During orientation we were told that outside of the three mandatory morning training session, we should add another day on our own and make sure we are getting at least one day of rest (no arguments here!). For my first week, I was more concerned with surviving and didn’t really give the whole “pick-up” day much thought. Turns out that that weekend my sister was in town and we ended up doing some ice-skating at the Sculpture Garden and for a first week, I thought that should count.
For the second week, I decided I should take the homework a bit more seriously. I figured, out of the three sports, running is where I would reap the most benefit spending more time.

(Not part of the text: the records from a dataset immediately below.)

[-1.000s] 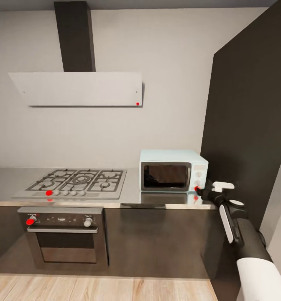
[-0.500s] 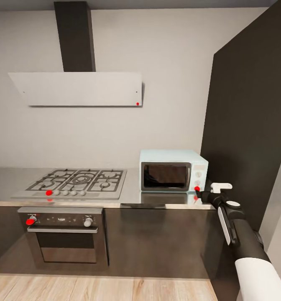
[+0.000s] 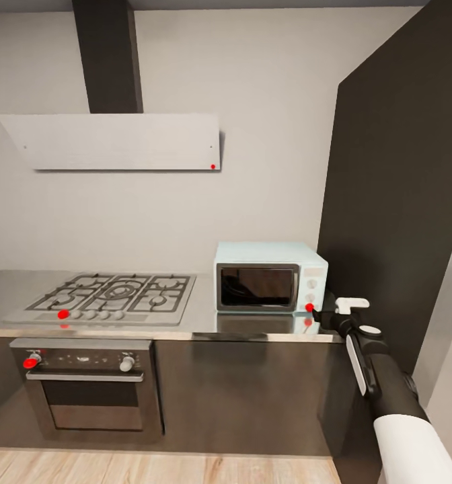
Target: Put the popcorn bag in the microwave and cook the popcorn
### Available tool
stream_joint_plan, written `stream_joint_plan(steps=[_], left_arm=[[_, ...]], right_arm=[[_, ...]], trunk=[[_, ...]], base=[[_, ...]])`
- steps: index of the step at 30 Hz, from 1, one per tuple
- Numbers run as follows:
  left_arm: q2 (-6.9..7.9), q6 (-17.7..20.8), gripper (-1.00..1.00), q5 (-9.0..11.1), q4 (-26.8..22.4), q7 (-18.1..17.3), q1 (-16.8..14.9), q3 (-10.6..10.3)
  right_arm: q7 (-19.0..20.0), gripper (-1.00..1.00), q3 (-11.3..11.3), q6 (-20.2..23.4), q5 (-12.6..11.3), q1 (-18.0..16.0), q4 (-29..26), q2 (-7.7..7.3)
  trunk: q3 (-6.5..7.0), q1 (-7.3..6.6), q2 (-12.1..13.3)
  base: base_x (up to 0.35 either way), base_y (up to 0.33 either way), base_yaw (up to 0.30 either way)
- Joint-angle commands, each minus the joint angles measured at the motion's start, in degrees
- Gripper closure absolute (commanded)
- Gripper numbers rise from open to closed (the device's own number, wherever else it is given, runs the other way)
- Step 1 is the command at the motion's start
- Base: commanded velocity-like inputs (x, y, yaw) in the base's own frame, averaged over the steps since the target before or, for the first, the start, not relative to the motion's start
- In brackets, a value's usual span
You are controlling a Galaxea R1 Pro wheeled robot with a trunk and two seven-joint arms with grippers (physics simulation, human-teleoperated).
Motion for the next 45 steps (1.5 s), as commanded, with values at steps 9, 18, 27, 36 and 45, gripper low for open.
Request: stream_joint_plan(steps=[9,18,27,36,45], left_arm=[[0.14,-0.3,-1.00,0.5,0.1,0.0,0.0,-0.6],[0.16,-0.3,-1.00,0.5,0.1,0.0,0.0,-0.6],[0.07,-0.3,-1.00,0.4,0.1,0.0,0.0,-0.6],[0.00,-0.3,-1.00,0.3,0.1,0.0,0.0,-0.6],[0.08,-0.3,-1.00,0.4,0.1,0.0,0.0,-0.6]], right_arm=[[0.5,-1.00,-0.2,0.1,0.6,0.0,0.1,1.49],[1.2,-1.00,-0.4,0.1,0.7,0.0,3.5,1.26],[2.3,-1.00,-0.7,-2.6,0.8,0.0,6.9,0.40],[5.0,-1.00,-0.9,-2.8,0.8,0.0,6.6,-0.45],[4.8,-1.00,-1.0,-2.8,0.8,0.0,6.8,-0.65]], trunk=[[-0.08,0.00,-0.1],[-0.08,0.00,-0.1],[-0.08,0.00,-0.1],[-0.08,0.00,-0.1],[-0.08,0.00,-0.1]], base=[[0.199,-0.001,0.000],[0.144,0.000,0.000],[0.001,0.000,0.000],[0.000,0.000,0.000],[0.213,0.000,0.000]])
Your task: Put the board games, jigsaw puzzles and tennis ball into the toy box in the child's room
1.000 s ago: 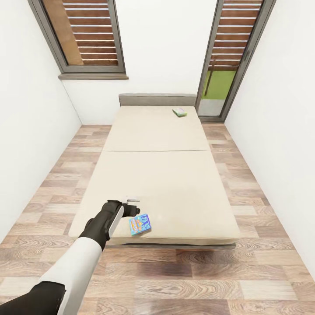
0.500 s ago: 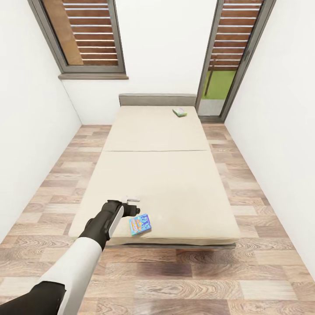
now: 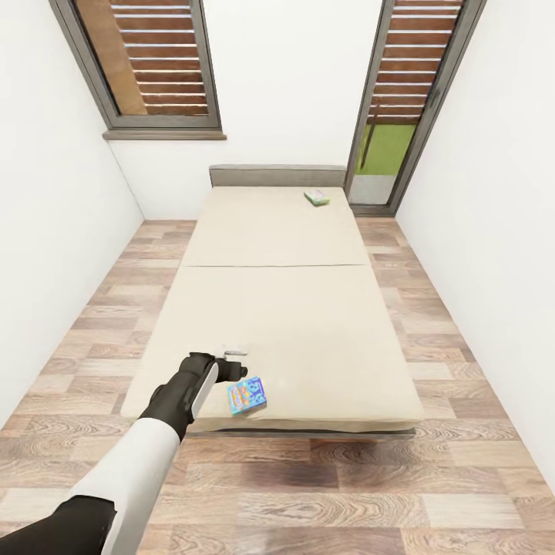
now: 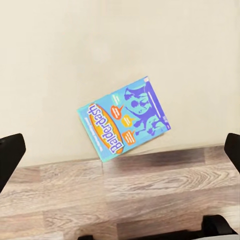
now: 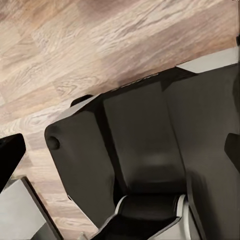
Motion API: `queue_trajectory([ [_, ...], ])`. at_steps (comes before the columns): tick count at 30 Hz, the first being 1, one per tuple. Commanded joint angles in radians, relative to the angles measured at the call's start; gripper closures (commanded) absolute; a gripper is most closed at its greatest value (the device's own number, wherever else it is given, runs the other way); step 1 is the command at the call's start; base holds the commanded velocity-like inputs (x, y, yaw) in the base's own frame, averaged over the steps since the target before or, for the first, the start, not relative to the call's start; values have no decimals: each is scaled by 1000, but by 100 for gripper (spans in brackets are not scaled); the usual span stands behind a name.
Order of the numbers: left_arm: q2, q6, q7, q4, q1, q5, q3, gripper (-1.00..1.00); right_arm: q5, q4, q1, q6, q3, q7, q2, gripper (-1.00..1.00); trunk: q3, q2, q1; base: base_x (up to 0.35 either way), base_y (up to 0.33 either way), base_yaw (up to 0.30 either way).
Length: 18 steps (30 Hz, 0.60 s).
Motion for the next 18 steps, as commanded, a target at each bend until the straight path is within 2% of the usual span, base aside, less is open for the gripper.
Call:
queue_trajectory([
  [1, 1, 4, 0, -1, 0, 1, -1, -100, -19, -5, -6, 6, 6, -5, 0, -100, -1, -2, 0, 0, 0, 0],
  [8, 8, 1, -3, -1, 0, 0, -3, -100, -37, -44, -15, 23, 3, -10, -4, -100, -1, -2, 0, 0, 0, 0],
  [10, 21, 3, -3, -1, 0, 0, 1, -100, -38, -47, -15, 25, 3, -5, -6, -100, -1, -2, 0, 0, 0, 0],
  [14, 46, -1, -4, -1, 1, 2, 29, -100, -39, -50, -15, 26, 3, 12, -10, -100, -1, -2, 0, 0, 0, 0],
  [18, 49, -3, -4, -9, 1, 1, 47, -100, -39, -51, -15, 25, 2, 70, -14, -100, -1, -2, 0, 0, 0, 0],
])
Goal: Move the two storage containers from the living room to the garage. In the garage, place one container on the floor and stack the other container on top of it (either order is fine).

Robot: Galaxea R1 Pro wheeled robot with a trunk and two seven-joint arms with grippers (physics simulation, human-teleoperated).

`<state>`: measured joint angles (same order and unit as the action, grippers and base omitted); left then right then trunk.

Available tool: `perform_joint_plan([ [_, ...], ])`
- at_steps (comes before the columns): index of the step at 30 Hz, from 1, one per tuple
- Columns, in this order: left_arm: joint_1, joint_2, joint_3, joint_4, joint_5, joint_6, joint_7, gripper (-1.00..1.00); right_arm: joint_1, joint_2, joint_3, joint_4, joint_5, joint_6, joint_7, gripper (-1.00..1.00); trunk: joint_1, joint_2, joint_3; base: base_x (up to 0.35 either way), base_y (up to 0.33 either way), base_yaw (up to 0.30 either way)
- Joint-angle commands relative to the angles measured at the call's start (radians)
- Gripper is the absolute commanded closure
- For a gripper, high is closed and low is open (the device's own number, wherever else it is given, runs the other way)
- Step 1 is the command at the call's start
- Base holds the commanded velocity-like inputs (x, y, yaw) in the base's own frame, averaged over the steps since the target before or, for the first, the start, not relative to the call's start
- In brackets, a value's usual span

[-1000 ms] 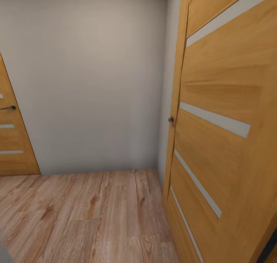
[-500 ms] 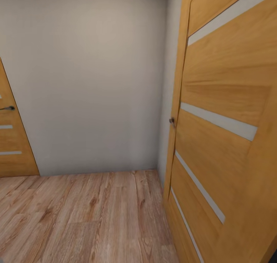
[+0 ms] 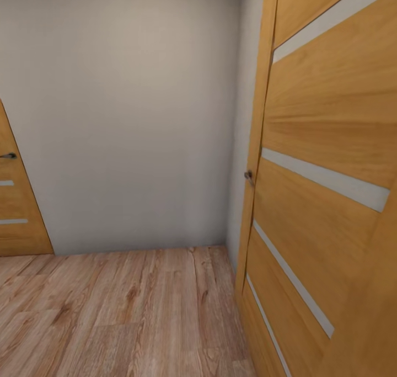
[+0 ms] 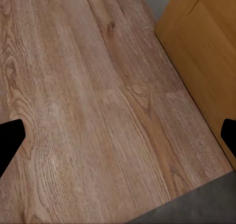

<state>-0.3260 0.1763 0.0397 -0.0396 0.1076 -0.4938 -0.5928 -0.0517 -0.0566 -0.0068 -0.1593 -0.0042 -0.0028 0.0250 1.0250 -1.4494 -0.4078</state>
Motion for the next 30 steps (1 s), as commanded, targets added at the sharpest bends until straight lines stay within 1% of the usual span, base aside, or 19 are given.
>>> perform_joint_plan([
  [1,-0.001,0.0,0.003,0.001,0.009,0.003,-0.01,-1.0,0.0,0.0,-0.001,0.0,0.0,0.0,0.003,-1.0,0.0,-0.001,-0.001,0.024,0.0,0.027],
  [12,-0.001,0.0,0.003,0.001,0.009,0.003,-0.01,-1.0,0.0,0.0,-0.001,0.0,0.0,0.0,0.003,-1.0,0.0,-0.001,-0.001,0.008,0.0,0.078],
  [18,-0.001,0.0,0.003,0.001,0.009,0.003,-0.01,-1.0,0.0,0.0,-0.001,0.0,0.0,0.0,0.003,-1.0,0.0,-0.001,-0.001,0.011,0.0,0.028],
  [22,-0.001,0.0,0.003,0.001,0.009,0.003,-0.01,-1.0,0.0,0.0,-0.001,0.0,0.0,0.0,0.003,-1.0,0.0,-0.001,-0.001,0.15,0.0,0.005],
  [30,0.0,0.0,0.003,0.001,0.009,0.003,-0.01,-1.0,0.0,0.0,-0.001,0.0,0.0,0.0,0.003,-1.0,0.0,-0.001,-0.001,0.254,0.0,0.001],
])
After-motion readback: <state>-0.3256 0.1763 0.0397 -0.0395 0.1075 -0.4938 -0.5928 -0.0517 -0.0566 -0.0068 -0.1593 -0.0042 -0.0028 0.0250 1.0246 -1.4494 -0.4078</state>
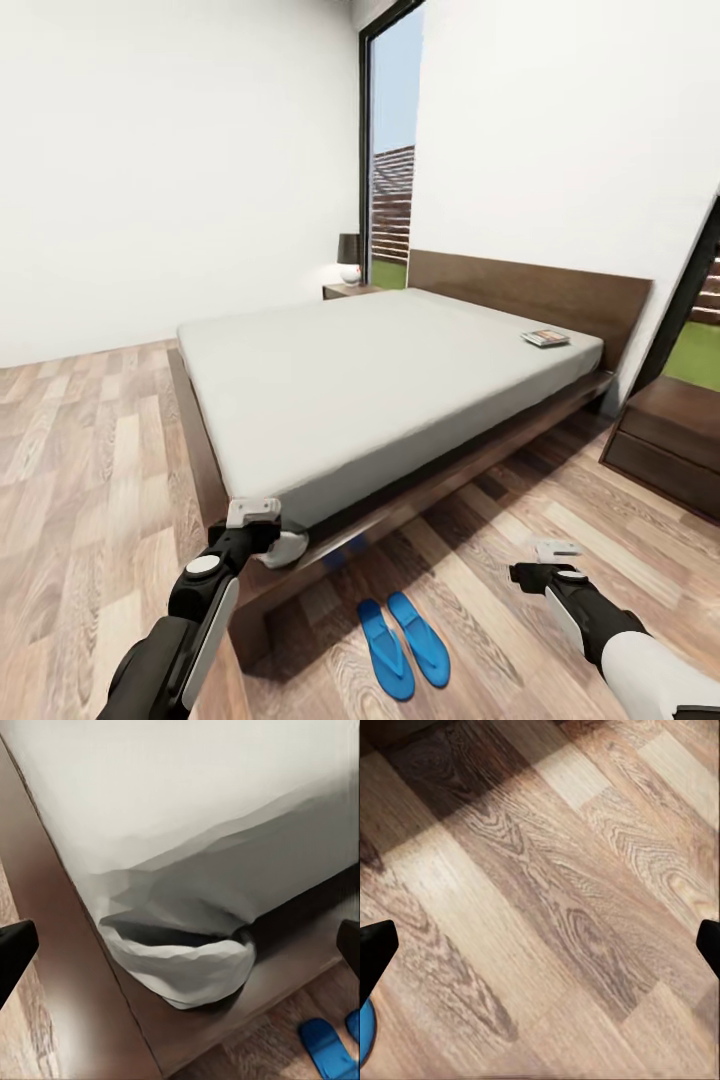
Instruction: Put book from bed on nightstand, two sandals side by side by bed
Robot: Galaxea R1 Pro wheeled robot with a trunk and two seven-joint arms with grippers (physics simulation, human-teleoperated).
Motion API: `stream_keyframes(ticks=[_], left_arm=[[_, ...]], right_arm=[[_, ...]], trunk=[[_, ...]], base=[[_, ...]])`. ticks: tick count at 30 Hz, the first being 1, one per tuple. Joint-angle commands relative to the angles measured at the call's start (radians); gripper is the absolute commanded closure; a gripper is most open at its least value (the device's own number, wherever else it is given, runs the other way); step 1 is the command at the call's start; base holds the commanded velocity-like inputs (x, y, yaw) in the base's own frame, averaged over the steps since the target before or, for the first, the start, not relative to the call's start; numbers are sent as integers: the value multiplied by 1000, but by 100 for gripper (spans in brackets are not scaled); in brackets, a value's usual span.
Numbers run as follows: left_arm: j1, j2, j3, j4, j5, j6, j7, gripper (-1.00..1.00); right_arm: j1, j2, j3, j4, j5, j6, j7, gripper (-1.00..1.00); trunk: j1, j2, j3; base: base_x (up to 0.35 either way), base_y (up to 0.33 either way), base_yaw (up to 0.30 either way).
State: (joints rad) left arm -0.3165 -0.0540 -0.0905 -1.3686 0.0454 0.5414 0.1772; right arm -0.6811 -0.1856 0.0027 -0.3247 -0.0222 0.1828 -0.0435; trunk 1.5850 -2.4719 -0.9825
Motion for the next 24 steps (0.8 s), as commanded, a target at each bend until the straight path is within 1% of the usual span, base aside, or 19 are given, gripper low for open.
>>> stream_keyframes(ticks=[1, 24], left_arm=[[0, 0, -2, -1, 5, 5, 7, -100], [-1, 0, 1, -1, 5, 5, 7, -100]], right_arm=[[0, 0, 0, -2, -2, 6, -3, -100], [0, 0, 3, -2, -2, 5, -3, -100]], trunk=[[-4, 7, 3], [-92, 168, 90]], base=[[0, 0, -285], [0, 0, -285]])
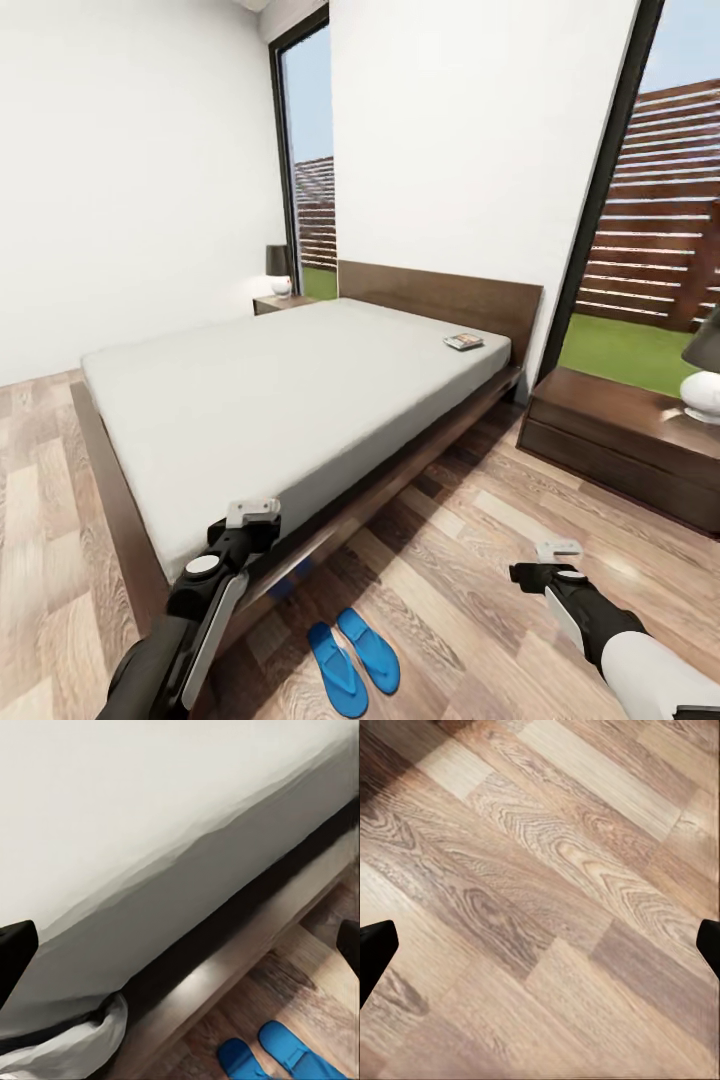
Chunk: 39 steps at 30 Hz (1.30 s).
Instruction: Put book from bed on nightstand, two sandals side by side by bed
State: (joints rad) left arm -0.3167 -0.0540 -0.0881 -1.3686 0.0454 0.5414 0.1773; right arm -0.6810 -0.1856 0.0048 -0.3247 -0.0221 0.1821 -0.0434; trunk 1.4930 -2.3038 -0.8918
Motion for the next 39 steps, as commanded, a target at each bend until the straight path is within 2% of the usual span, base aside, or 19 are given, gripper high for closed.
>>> stream_keyframes(ticks=[1, 39], left_arm=[[-1, 0, -1, -1, 5, 5, 7, -100], [-1, 1, 2, -4, 5, 7, 7, -100]], right_arm=[[0, 0, 0, -2, -2, 6, -3, -100], [0, 0, -5, -2, -4, 5, -4, -100]], trunk=[[-4, 7, 3], [-150, 273, 147]], base=[[0, 0, -285], [0, 0, -285]])
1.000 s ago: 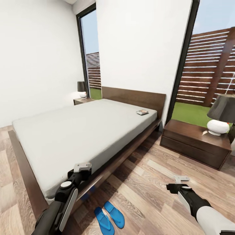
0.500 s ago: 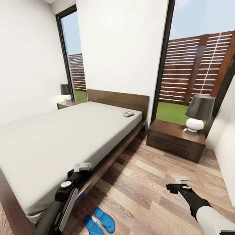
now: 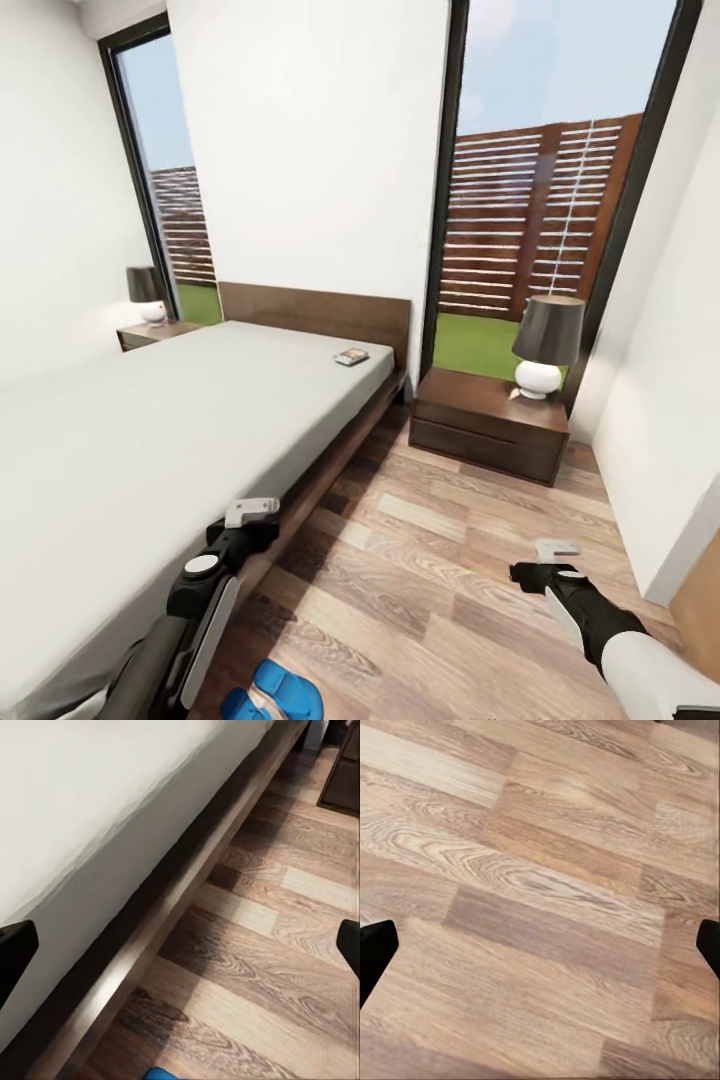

Decision: Saturday I was going to go for a run. Then Saturday came… and I felt awful. I mean truly gross. I had been having issues getting a full nights sleep all week, I was physically and mentally exhausted, suffering some severe sinus pressure from this horrendous season they call winter that wouldn’t just roll over and die already… not good. But, I didn’t want to fall any further behind in my running group then I already felt I was. I had to run. So I made a deal… I’d run, but not the 4 miles I was planning on suffering through originally. Ok, that’s a good compromise. If anything it will teach me that no matter what I should always push through… blah blah blah (insert moral clarity here).
So I ran. I put on what I refer too as my “running uniform” and headed out. First, it was so nice to run in the afternoon for the first time in forever. The sun was out, I wasn’t yawning, the city was buzzing... everything seemed a bit easier than the harsh morning runs. Secondly, I got to listen to my awesome work out mix. One of the “rules” for the Y group runs is no i-pods, which I have to say, makes pushing yourself further much more difficult. Don’t get me wrong, I understand the safety issues and that if a coach is trying to communicate, they need to know you’re listening. I get it, but that doesn’t mean it still doesn’t suck. I also veered away from the usual route. Discovering a new path and exploring parts of the neighborhood I have never been to kept me so mentally entertained that it distracted me from feeling like the walking dead. By the end of the run I had covered almost 3 miles. Sure, it wasn’t my original goal, but a thought hit me: the last time I ran here, outside in my neighborhood, was late fall when it was finally getting too cold, and at that time I was struggling to reach 2 miles. So yea, I might not have done the 4 I wanted to, but I ran 3 miles while feeling like hell, with a certain amount of ease. Hell, I even incorporated a hill I had been avoiding like the plague.
I realized that it is important to keep your goals and accomplishments in perspective, and not be afraid to pat yourself on the back for the small wins along with the big.